Date of Award


Document Type

Open Access Dissertation


Chemical Engineering


College of Engineering and Computing

First Advisor

Bihter Padak


With the increasing levels of carbon dioxide (CO2) in the atmosphere, researchers are driven to seek cleaner combustion techniques to burn coal for power generation. Oxy-coal combustion is a promising technique to cut down CO2 emissions. This technology requires the introduction of a pure oxygen (O2) stream and a recycled flue gas stream into the boiler instead of air. Flue gas stream generated from the system will be low in volume and highly concentrated in CO2. Thus, the capture and sequestration process will be facilitated. But, one of the concerns of adopting this technology is the altered chemistry of pollutants due to the changes in the combustion medium and operating mode. Chemistry of the species such as sulfur, nitrogen, mercury (Hg) and chlorine (Cl) can be significantly affected under this CO2-rich operating mode. So, before retrofitting the existing power plants, comprehensive studies are necessary to enhance the current understanding of nitrogen oxides (NOx), sulfur oxides (SOx), Hg and Cl chemistry in oxy-combustion environments.

The need for better understanding of the combustion chemistry in an oxy-combustion environment inspired this unique and comprehensive research project. In the course of this study, a lab-scale combustion setup was designed and built. A stable oxy-combustion environment was created in the reactor and the system was subjected to a time-temperature profile representative of an actual plant boiler.
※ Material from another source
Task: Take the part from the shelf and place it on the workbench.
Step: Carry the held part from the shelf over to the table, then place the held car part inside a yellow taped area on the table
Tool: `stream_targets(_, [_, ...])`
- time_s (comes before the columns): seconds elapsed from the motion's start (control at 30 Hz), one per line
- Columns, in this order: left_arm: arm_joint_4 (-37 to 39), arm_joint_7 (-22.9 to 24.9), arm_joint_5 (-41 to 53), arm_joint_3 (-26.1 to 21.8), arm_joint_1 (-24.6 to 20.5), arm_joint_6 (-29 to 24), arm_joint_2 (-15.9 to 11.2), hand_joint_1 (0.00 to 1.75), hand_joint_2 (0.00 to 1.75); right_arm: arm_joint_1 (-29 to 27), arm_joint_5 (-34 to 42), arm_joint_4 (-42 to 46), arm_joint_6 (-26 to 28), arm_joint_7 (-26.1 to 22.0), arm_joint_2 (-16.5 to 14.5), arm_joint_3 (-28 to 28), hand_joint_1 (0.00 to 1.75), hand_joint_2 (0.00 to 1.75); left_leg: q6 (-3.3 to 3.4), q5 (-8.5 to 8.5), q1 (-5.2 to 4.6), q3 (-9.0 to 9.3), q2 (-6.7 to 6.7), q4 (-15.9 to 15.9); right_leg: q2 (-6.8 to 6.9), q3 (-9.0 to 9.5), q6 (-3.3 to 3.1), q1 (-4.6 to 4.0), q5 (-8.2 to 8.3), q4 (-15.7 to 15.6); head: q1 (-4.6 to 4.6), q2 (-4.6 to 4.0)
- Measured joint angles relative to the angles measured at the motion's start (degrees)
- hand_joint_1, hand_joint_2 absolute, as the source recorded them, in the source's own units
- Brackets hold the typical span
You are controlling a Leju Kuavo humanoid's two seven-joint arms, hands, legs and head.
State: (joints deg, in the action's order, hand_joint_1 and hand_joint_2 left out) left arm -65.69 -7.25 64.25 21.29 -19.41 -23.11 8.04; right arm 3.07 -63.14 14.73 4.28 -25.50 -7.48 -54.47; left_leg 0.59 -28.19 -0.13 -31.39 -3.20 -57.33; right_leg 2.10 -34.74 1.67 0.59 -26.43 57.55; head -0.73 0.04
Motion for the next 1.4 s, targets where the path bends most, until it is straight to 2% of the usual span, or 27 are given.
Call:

To capture the speciation profiles of NOx and SOx, samples were collected from the different temperature points of the reactor. In addition to the experimental efforts, kinetic simulations were conducted to gain deeper understanding of the NOx, SOx, Hg and Cl chemistry, and the dominating reaction pathways were revealed. Such a detailed study employing the combinatorial approach of experimental analysis and kinetic simulation will be valuable to predict the emissions from power plants and to determine suitable emission control strategies.